Village and parish in Hampshire, England

Broughton is a village and civil parish in the Test Valley district of Hampshire, England, about 10 mi north of Romsey. There are about 450 dwellings, and just under 1000 people, with domestic architecture spanning 600 years. The 2001 census recorded a parish population of 1,029, reducing to 1,003 at the 2011 Census.

==History==
The Manor of Broughton is recorded in the Domesday Book and was held at different times by the Earl of Southampton, and the Duke of Kingston-upon-Hull. The current manor house is a Grade II* listed building, dating from the 18th century.

The Church of England parish church of St Mary the Virgin dates from the 12th century. The dovecote in the churchyard was built in 1684 on the site of a previous dovecote dating from 1340. The 19th-century Baptist chapel has been closed for worship and sold for development.

In 1990, Broughton was twinned with the picturesque medieval village of Sauve, near Nîmes, in the south of France.

==Culture and community==

The village has a school, a doctor's surgery, a pub, a village shop, a cafe and a post office. Broughton Community Shop is a community-run and -funded business that opened in August 2018, after the long-standing village store and post office closed due to the retirement of its owners.

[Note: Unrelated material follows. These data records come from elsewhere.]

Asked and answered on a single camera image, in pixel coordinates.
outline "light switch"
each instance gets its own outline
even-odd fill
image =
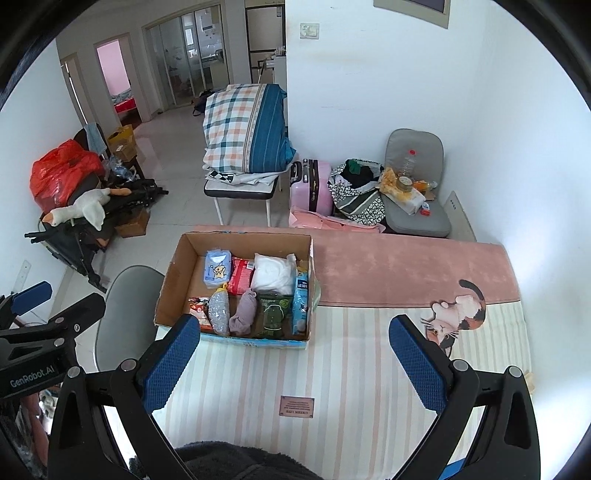
[[[302,40],[318,40],[320,38],[319,23],[301,23],[300,38]]]

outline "blue gripper pad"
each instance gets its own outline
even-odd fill
[[[197,319],[193,315],[183,315],[166,337],[159,340],[167,343],[168,348],[156,360],[154,367],[143,381],[142,402],[148,413],[164,408],[174,386],[191,360],[200,337],[201,329]]]
[[[32,286],[12,297],[11,312],[14,315],[23,315],[30,312],[35,307],[41,305],[51,298],[51,285],[46,281],[42,281],[37,285]]]
[[[428,410],[440,414],[447,404],[444,379],[398,317],[390,322],[390,346]]]

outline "striped mattress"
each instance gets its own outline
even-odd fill
[[[174,447],[221,440],[285,453],[325,479],[391,478],[435,418],[388,342],[401,313],[424,331],[431,309],[320,306],[305,351],[202,341],[154,418]],[[486,322],[462,332],[453,358],[485,371],[531,371],[521,302],[487,305]],[[313,397],[313,418],[280,416],[282,395]],[[466,456],[481,414],[474,410],[452,460]]]

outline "wet wipes package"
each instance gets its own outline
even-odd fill
[[[230,282],[232,254],[229,250],[210,250],[205,255],[203,283],[208,288],[221,287]]]

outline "red plastic bag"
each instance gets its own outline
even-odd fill
[[[91,173],[105,174],[100,157],[84,150],[78,142],[67,140],[33,164],[29,188],[35,202],[47,213],[65,207],[70,195]]]

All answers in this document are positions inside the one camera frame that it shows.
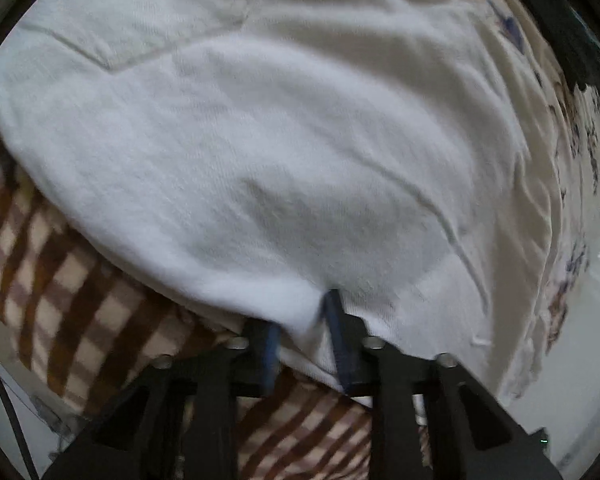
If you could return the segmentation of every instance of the screw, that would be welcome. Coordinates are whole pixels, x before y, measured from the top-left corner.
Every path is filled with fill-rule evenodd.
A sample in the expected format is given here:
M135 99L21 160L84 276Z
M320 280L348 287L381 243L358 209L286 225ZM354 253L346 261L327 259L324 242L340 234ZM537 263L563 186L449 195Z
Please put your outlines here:
M362 345L368 350L379 350L384 346L384 341L379 337L370 335L362 340Z
M452 354L440 354L436 358L436 361L438 361L438 364L443 368L454 368L458 366L458 361Z
M173 365L173 357L168 354L158 355L151 361L151 366L158 370L168 370Z
M232 337L224 346L230 350L244 350L249 347L249 340L245 337Z

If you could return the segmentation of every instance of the black cable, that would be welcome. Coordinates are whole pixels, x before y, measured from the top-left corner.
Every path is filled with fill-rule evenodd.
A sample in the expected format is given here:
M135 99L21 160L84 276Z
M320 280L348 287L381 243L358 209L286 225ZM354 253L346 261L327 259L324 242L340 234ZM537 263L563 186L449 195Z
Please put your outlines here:
M27 445L27 441L24 438L24 433L22 433L22 428L20 427L20 423L18 421L18 415L16 415L16 410L13 407L13 403L9 398L9 394L7 393L7 389L4 387L4 383L2 382L1 377L0 400L2 401L2 405L4 406L4 411L7 412L7 417L9 417L9 423L11 424L11 429L13 430L13 434L16 437L16 442L18 443L18 448L20 449L20 454L22 455L22 459L24 460L24 465L27 468L27 472L29 473L31 480L40 480L38 472L36 471L36 466L34 465L33 459L31 457L31 452L29 451L29 446Z

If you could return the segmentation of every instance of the floor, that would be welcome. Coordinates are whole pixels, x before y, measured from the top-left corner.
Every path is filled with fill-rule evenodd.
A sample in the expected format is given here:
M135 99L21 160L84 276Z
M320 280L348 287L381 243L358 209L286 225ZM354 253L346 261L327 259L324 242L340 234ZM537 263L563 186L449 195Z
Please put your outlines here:
M544 426L550 434L550 457L564 480L579 479L600 452L600 236L592 254L589 276L580 301L570 307L562 337L547 357L544 370L528 393L509 411L529 432ZM38 471L50 464L59 437L36 413L28 394L45 399L62 418L71 421L57 397L45 390L10 352L8 338L0 331L1 374L29 442ZM0 405L0 444L28 478L6 414Z

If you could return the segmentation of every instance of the plaid fabric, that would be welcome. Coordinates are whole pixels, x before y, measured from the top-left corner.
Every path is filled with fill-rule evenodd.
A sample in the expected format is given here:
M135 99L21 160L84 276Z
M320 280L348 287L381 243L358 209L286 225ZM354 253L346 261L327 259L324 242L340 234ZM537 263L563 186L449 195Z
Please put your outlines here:
M552 56L542 54L548 46L517 0L485 1L493 7L491 26L528 56L539 82L541 75L564 79L550 66ZM546 92L559 94L560 115L573 124L563 106L570 100L564 88L547 85ZM583 106L591 108L595 99L587 103ZM591 152L598 141L588 131L587 137ZM561 185L568 190L566 173ZM550 287L562 274L559 269L552 278L545 293L549 301ZM552 305L554 342L566 304L561 299ZM153 357L196 355L231 335L112 266L40 194L1 141L0 320L22 363L86 416L97 413ZM272 396L241 399L238 411L241 478L366 478L370 413L346 396L285 368ZM427 442L421 428L425 461Z

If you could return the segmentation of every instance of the checkered blanket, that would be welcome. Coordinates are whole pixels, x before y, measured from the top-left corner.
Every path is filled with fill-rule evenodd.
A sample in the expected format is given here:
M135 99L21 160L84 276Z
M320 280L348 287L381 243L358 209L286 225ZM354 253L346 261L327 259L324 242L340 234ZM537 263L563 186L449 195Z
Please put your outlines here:
M558 266L546 285L547 348L557 339L600 211L600 100L571 94L533 19L517 0L488 0L496 26L540 60L553 110L571 126L555 151L565 215ZM512 28L510 20L519 27ZM153 357L196 355L232 334L139 283L101 256L36 189L0 140L0 320L22 363L77 413L104 402ZM241 478L366 478L370 413L297 375L280 374L272 396L239 403ZM427 447L422 432L423 449Z

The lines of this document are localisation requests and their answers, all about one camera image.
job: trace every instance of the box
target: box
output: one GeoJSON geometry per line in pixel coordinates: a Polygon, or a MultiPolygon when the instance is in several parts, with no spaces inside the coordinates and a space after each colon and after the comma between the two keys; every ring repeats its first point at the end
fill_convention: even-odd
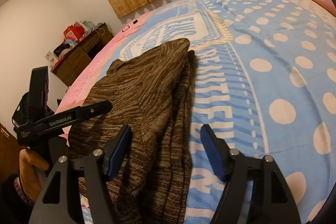
{"type": "Polygon", "coordinates": [[[49,66],[50,66],[51,68],[52,68],[53,66],[55,66],[55,64],[56,64],[57,61],[58,61],[57,56],[56,56],[53,52],[50,52],[50,51],[45,55],[45,58],[46,58],[46,60],[48,60],[49,66]]]}

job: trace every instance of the red bag
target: red bag
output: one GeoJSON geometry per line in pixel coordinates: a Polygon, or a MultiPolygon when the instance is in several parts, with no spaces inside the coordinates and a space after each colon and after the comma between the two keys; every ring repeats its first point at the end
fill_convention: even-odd
{"type": "Polygon", "coordinates": [[[66,38],[72,41],[78,42],[78,40],[84,34],[84,28],[82,26],[77,27],[77,26],[71,25],[63,33],[66,38]]]}

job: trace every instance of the brown striped sweater
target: brown striped sweater
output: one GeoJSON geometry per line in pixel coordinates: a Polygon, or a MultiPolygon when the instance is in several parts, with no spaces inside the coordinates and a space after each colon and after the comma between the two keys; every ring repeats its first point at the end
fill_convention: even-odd
{"type": "MultiPolygon", "coordinates": [[[[129,157],[112,182],[110,196],[122,223],[184,221],[192,162],[189,124],[196,60],[185,38],[165,42],[141,56],[115,60],[84,105],[109,100],[113,109],[72,126],[70,155],[87,155],[132,128],[129,157]]],[[[80,181],[81,190],[85,184],[80,181]]]]}

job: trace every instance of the metal screw
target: metal screw
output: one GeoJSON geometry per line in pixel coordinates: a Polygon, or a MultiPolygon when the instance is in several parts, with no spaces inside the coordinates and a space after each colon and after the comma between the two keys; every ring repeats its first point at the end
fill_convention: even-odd
{"type": "Polygon", "coordinates": [[[61,157],[58,158],[58,161],[59,161],[60,163],[64,163],[64,162],[66,162],[67,160],[68,160],[68,158],[67,158],[66,156],[61,156],[61,157]]]}
{"type": "Polygon", "coordinates": [[[232,156],[237,156],[237,155],[239,155],[239,150],[238,149],[230,149],[230,154],[232,156]]]}
{"type": "Polygon", "coordinates": [[[272,162],[273,161],[273,157],[270,156],[270,155],[266,155],[265,156],[265,160],[266,160],[266,162],[272,162]]]}
{"type": "Polygon", "coordinates": [[[97,156],[100,156],[101,154],[103,154],[103,150],[101,149],[96,149],[94,150],[93,154],[97,157],[97,156]]]}

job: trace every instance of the bed
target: bed
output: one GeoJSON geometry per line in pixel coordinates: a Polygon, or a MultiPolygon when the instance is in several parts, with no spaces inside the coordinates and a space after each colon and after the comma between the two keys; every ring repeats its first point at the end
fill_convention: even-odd
{"type": "MultiPolygon", "coordinates": [[[[204,123],[247,156],[272,155],[306,223],[336,182],[335,34],[336,18],[311,0],[177,0],[126,25],[77,78],[58,112],[82,105],[115,59],[186,37],[198,72],[184,223],[210,223],[224,189],[201,144],[204,123]]],[[[250,184],[241,221],[251,190],[250,184]]],[[[92,223],[84,197],[82,208],[92,223]]]]}

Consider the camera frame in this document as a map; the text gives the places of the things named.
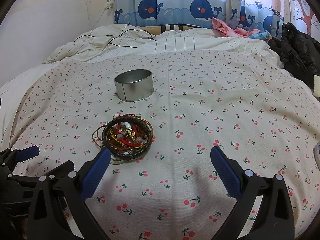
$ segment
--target pile of bracelets
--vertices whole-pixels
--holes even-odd
[[[103,129],[101,138],[98,131]],[[100,146],[93,138],[95,135],[102,141]],[[153,138],[151,124],[134,114],[114,117],[106,125],[102,125],[92,134],[92,139],[99,147],[106,147],[111,152],[111,158],[123,162],[139,158],[150,148]]]

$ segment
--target blue curtain with whales
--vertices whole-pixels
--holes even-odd
[[[287,0],[115,0],[115,21],[135,26],[189,24],[212,28],[211,18],[231,28],[269,31],[280,38]]]

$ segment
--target white bedsheet with cherry pattern
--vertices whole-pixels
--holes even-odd
[[[146,68],[155,92],[138,102],[115,95],[114,77]],[[78,170],[99,149],[92,132],[114,114],[137,114],[154,128],[149,152],[110,165],[86,201],[111,239],[211,239],[229,215],[230,198],[210,161],[219,145],[243,169],[284,176],[295,235],[320,207],[313,158],[319,109],[293,80],[258,54],[198,50],[126,56],[98,63],[62,60],[25,94],[11,144],[40,154],[14,173],[39,177],[71,160]],[[253,223],[252,209],[243,233]]]

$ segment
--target black leather bracelet
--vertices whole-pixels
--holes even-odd
[[[148,139],[142,149],[137,150],[134,153],[129,153],[127,155],[124,155],[116,151],[114,147],[108,143],[108,137],[107,137],[108,131],[112,129],[112,127],[115,124],[118,124],[120,122],[133,123],[145,131]],[[119,116],[114,118],[112,121],[108,123],[108,125],[103,129],[103,132],[102,132],[102,145],[108,148],[110,152],[119,160],[132,160],[132,159],[141,157],[150,149],[151,140],[152,140],[152,133],[149,127],[142,120],[139,120],[138,118],[135,118],[135,117],[129,117],[129,116]]]

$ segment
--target tree wall decal
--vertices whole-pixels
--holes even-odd
[[[310,9],[310,15],[307,15],[306,14],[306,12],[305,12],[305,9],[304,9],[304,7],[303,7],[303,5],[302,5],[302,1],[301,0],[297,0],[298,1],[298,3],[300,4],[300,7],[301,7],[301,10],[299,10],[299,9],[295,9],[295,10],[297,10],[297,12],[299,13],[299,12],[302,12],[303,13],[303,16],[301,16],[301,18],[299,18],[299,19],[301,19],[302,21],[304,21],[305,23],[306,23],[306,25],[307,25],[307,30],[308,30],[308,34],[309,35],[311,35],[311,19],[312,19],[312,17],[315,15],[314,14],[314,12],[312,11],[312,9],[311,9],[311,7],[309,7],[309,9]]]

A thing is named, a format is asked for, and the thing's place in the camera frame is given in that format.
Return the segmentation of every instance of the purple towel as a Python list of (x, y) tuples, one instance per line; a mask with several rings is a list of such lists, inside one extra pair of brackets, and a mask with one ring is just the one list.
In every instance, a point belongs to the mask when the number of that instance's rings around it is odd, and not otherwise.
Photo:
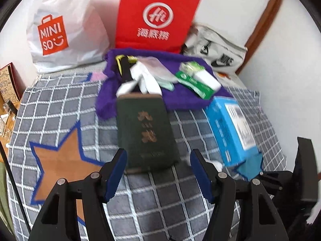
[[(212, 73), (210, 66), (201, 58), (183, 56), (181, 54), (168, 53), (162, 51), (149, 51), (139, 49), (112, 49), (105, 55), (107, 66), (103, 71), (108, 76), (107, 80), (102, 85), (96, 101), (96, 113), (102, 119), (109, 119), (116, 116), (116, 92), (121, 85), (121, 76), (117, 70), (117, 63), (115, 57), (117, 55), (132, 55), (132, 56), (153, 56), (157, 58), (169, 71), (173, 74), (179, 71), (181, 62), (196, 61), (198, 64), (204, 66), (209, 73)], [(207, 107), (210, 100), (203, 100), (196, 95), (192, 90), (186, 88), (182, 84), (175, 84), (174, 91), (168, 91), (161, 88), (163, 93), (163, 100), (167, 110), (174, 109), (201, 109)], [(226, 89), (221, 89), (215, 96), (231, 97)]]

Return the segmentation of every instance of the black cable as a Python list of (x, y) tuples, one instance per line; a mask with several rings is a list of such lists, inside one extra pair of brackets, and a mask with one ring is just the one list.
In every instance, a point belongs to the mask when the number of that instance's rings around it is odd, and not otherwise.
[(4, 162), (4, 166), (5, 166), (5, 168), (6, 168), (7, 172), (8, 172), (8, 175), (9, 175), (12, 187), (13, 187), (14, 194), (15, 194), (17, 200), (18, 200), (18, 204), (19, 204), (23, 219), (24, 219), (24, 221), (26, 223), (28, 232), (30, 233), (31, 228), (30, 228), (30, 225), (29, 225), (29, 222), (28, 222), (27, 214), (26, 214), (26, 212), (25, 212), (25, 210), (23, 208), (22, 201), (21, 201), (18, 189), (17, 189), (17, 185), (16, 185), (16, 183), (14, 181), (14, 178), (13, 178), (13, 175), (12, 175), (12, 171), (11, 171), (7, 156), (6, 156), (5, 152), (4, 152), (4, 149), (3, 149), (3, 146), (2, 146), (1, 143), (0, 143), (0, 153), (1, 153), (1, 157), (2, 157), (3, 162)]

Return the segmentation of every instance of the silver screw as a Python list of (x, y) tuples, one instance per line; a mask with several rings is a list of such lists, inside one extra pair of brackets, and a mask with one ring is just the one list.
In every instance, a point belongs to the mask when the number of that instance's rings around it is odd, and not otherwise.
[(254, 179), (252, 179), (252, 183), (253, 183), (254, 185), (259, 185), (259, 184), (260, 184), (260, 181), (259, 181), (258, 179), (256, 179), (256, 178), (254, 178)]
[(224, 172), (220, 172), (218, 175), (220, 178), (227, 178), (227, 175)]
[(64, 178), (60, 178), (57, 181), (58, 185), (63, 185), (65, 182), (66, 182), (66, 180)]
[(93, 172), (91, 175), (90, 175), (91, 178), (95, 179), (95, 178), (98, 178), (99, 177), (99, 173), (98, 172)]

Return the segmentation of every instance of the blue box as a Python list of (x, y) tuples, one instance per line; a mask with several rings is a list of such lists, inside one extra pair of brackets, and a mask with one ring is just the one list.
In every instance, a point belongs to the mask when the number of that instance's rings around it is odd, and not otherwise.
[(214, 97), (205, 109), (225, 166), (236, 166), (259, 153), (252, 131), (235, 99)]

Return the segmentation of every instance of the checkered tablecloth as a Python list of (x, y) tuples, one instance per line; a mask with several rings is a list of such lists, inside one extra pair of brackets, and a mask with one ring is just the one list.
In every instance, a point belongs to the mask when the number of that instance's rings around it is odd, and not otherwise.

The village hall is at the centre of the village. In 2019, the hall was completely refurbished to include the community shop, cafe and post office. The hall also homes the Broughton Community Archive which is a huge collection of photographs and documents that was created over a period of 65 years by a village doctor, Dr Robert Parr. This collection was donated to the village, together with the space to store it in the village hall.

As of 2005, the village had an annual May fête, a flower show and a Christmas market.

== Education ==

===State===
Primary:
- Broughton Primary School

==Sport==

Broughton Football Club were founded in 1901 and are affiliated to the Hampshire Football Association, running two adult teams and six boys teams. The Men's first team are long standing members of the Hampshire Premier League.

Broughton Cricket Club can trace their origins to 1865 and are members of the Hampshire League.

Both clubs are based at Buckholt Road Sports Field, which in 2025 saw a new multipurpose clubhouse opened.